Sunday, April 24, 2011

El Baradei's Call

By S. H. Moulana
This commentary was published in The Arab News on 23/04/2011


Nobel Peace Laureate Mohamed El Baradei has suggested that those who were part of the Bush administration should be probed for war crimes in connection with Iraq.

The former chief of the International Atomic Energy Agency (IAEA) in his new memoir condemns the lies uttered and the deception practiced by the Bush White House in the run-up to the 2003 Iraq invasion. Everybody would agree with his view that the Bush administration officials should face international criminal investigation for a war of aggression.

El Baradei accused US leaders of deliberate distortion of the truth when they claimed that Iraq possessed doomsday weapons despite contrary evidence collected by him and other arms inspectors inside the country. The head of the IAEA from 1997 to 2009, El Bardei was a rallying figure during the recent Egyptian uprising that deposed President Hosni Mubarak.
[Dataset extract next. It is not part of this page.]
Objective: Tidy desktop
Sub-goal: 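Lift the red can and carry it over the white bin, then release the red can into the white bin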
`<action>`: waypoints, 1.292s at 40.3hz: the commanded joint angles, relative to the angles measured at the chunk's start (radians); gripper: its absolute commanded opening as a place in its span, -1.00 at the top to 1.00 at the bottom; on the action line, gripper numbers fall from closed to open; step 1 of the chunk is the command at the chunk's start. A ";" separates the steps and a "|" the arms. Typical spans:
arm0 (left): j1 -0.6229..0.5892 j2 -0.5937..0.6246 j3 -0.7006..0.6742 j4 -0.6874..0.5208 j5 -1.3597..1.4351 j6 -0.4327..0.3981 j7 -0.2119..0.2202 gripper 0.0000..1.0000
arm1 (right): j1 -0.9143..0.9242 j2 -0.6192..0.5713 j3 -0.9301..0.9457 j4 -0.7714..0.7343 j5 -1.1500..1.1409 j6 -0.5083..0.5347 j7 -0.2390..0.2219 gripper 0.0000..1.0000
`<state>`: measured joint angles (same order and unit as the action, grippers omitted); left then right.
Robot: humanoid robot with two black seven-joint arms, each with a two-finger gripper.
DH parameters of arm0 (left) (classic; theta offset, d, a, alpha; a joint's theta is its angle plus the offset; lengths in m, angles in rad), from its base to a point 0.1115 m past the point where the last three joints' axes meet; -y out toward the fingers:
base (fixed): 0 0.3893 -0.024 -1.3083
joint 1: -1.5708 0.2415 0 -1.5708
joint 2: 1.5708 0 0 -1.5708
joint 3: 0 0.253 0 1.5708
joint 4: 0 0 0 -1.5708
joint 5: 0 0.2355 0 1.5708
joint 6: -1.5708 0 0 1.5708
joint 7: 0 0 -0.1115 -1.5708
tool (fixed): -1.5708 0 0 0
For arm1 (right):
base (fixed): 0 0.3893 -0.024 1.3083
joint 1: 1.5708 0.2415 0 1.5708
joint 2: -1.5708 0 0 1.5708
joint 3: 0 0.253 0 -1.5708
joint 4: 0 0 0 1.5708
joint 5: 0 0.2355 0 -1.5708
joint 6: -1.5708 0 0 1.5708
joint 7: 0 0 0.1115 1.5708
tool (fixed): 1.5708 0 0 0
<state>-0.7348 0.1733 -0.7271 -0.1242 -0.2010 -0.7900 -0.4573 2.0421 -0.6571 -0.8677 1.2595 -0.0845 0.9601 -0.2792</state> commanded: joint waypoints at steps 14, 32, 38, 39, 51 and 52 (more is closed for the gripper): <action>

In his 321-page memoir, he tells of an October 2002 meeting he and the UN chief arms inspector, Hans Blix had with then US Secretary of State Colin Powell, National Security Adviser Condoleezza Rice and others, at which the American leaders sought to convert the UN mission into a cover for what would be, in essence, a US-directed inspection process. The UN officials resisted, and their teams went on to conduct some 700 inspections of scores of potentials weapons sites in Iraq, finding absolutely no evidence to support the US claims of weapons of mass destruction.

El Baradei says that he was aghast to see the US attitude before the March 2003 invasion, which he calls aggression where there was no imminent threat, a war in which hundreds of thousands of Iraqi civilians were killed.

But George W. Bush and British Prime Minister Tony Blair will never be hauled to The Hague as Serbia’s Slobodan Milosevic was, because we have two different systems of justice — one for the US and UK and one for Asian and African nations and small powers of Europe.